Californie: le boom du solaire fait basculer les prix de l’électricité en négatif en plein jour

Californie: le boom du solaire fait basculer les prix de l’électricité en négatif en plein jour

La Californie produit désormais tellement d’électricité solaire que, certains jours, l’offre dépasse largement la demande. Résultat: les prix de gros peuvent devenir négatifs, signe d’un système électrique qui doit apprendre à gérer une abondance intermittente. C’est à la fois une réussite pour les renouvelables et une source de défis économiques et techniques.

Quand le soleil déborde

Le solaire n’est pas une source « pilotable »: impossible d’en décider la production à la minute près. Le matin, la demande grimpe quand les foyers s’éveillent. À midi, le soleil inonde le réseau et le solaire peut couvrir la quasi-totalité des besoins, ce qui fait chuter les prix.
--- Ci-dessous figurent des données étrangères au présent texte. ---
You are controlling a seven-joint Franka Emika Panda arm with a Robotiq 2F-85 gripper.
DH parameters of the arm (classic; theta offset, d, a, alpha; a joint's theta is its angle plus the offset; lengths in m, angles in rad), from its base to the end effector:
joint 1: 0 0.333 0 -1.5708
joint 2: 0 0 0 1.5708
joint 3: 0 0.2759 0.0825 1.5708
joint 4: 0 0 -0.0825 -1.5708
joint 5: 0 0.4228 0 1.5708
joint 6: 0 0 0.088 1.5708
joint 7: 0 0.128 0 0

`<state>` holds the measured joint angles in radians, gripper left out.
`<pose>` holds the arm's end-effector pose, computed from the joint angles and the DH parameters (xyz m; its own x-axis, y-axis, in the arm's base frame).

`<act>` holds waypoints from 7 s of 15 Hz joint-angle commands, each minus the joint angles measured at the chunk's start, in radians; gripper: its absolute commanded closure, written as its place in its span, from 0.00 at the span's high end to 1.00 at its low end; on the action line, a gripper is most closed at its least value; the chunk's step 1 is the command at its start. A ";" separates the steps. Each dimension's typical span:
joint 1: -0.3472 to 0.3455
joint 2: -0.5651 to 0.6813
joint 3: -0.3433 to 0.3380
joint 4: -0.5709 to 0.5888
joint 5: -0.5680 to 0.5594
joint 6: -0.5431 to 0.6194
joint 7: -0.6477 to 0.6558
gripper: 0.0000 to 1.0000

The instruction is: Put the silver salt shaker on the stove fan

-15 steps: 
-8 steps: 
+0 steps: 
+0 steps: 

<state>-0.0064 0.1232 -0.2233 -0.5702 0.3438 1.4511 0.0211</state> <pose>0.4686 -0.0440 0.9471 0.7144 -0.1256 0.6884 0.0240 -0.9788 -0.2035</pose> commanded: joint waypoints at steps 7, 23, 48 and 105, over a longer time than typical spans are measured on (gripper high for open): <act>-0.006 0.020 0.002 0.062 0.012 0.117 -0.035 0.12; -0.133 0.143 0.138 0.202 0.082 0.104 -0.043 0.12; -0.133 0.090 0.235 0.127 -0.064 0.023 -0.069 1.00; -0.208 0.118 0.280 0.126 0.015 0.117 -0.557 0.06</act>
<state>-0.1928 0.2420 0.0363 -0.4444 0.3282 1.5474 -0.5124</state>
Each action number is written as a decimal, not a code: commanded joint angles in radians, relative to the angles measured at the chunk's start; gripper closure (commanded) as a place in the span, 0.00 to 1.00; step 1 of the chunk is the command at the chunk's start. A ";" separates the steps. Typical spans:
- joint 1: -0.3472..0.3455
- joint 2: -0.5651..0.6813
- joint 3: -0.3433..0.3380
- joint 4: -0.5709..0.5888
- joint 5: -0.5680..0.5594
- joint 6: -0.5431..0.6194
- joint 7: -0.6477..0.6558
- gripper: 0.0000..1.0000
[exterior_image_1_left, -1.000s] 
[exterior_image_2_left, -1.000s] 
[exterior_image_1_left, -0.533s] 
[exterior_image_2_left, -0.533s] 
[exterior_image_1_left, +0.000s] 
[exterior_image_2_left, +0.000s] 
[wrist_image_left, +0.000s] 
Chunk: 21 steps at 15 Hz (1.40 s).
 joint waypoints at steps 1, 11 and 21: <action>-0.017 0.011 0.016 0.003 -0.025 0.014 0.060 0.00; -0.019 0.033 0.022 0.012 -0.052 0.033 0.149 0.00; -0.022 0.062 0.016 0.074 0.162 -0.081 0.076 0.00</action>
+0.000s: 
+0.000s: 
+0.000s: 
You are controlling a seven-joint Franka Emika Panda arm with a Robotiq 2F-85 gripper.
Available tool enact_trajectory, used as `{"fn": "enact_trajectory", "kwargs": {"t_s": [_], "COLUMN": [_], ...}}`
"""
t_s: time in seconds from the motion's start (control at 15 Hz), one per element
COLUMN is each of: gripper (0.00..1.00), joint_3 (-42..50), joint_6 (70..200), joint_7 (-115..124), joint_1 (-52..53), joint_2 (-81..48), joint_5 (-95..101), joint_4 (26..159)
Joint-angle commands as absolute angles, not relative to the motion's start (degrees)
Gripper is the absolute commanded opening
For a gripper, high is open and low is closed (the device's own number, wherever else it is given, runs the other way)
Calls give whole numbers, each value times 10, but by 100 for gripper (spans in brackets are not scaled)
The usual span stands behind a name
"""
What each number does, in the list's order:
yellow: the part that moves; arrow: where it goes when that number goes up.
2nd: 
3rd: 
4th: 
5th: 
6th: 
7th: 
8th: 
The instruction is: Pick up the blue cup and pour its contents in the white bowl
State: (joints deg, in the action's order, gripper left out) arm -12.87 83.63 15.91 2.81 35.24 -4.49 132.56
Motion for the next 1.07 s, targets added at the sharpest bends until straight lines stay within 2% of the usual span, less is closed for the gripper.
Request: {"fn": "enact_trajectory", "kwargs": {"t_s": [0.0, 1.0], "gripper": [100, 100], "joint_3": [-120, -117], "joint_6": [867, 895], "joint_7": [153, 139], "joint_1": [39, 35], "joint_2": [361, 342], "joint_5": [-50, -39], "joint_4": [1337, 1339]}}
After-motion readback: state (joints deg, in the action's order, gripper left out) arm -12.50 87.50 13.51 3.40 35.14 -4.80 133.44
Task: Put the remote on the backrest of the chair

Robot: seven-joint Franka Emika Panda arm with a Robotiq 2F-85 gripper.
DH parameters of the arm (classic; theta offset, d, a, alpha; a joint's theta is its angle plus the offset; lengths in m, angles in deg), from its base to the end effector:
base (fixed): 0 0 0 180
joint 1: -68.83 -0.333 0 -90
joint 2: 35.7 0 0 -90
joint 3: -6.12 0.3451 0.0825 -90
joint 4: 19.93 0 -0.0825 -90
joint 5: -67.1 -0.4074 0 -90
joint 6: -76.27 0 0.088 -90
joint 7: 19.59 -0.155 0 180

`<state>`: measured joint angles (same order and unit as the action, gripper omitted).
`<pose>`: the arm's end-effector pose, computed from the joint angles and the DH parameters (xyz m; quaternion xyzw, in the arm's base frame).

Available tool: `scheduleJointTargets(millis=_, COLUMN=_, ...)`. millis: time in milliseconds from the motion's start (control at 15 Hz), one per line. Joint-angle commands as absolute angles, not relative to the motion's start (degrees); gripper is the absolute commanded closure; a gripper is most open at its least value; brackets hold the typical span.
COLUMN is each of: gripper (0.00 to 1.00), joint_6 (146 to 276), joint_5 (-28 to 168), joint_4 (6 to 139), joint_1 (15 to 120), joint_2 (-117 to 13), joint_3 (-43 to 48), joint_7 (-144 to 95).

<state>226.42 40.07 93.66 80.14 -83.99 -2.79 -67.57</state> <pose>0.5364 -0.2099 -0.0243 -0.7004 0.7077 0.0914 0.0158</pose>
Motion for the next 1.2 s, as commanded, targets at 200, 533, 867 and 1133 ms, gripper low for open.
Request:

En fin de journée, quand l’ensoleillement baisse mais que l’activité reste forte, il faut relancer rapidement des moyens conventionnels, souvent à combustibles fossiles.

La « courbe du canard »

Si l’on trace la demande totale moins la production des renouvelables (le « net load »), on obtient une forme caractéristique surnommée courbe du canard: creux prononcé en milieu de journée, montée raide en soirée. Ce phénomène est particulièrement visible au printemps, quand le temps est ensoleillé mais les besoins de chauffage et de climatisation sont limités. La progression rapide du solaire résidentiel a accentué cet effet plus vite que prévu.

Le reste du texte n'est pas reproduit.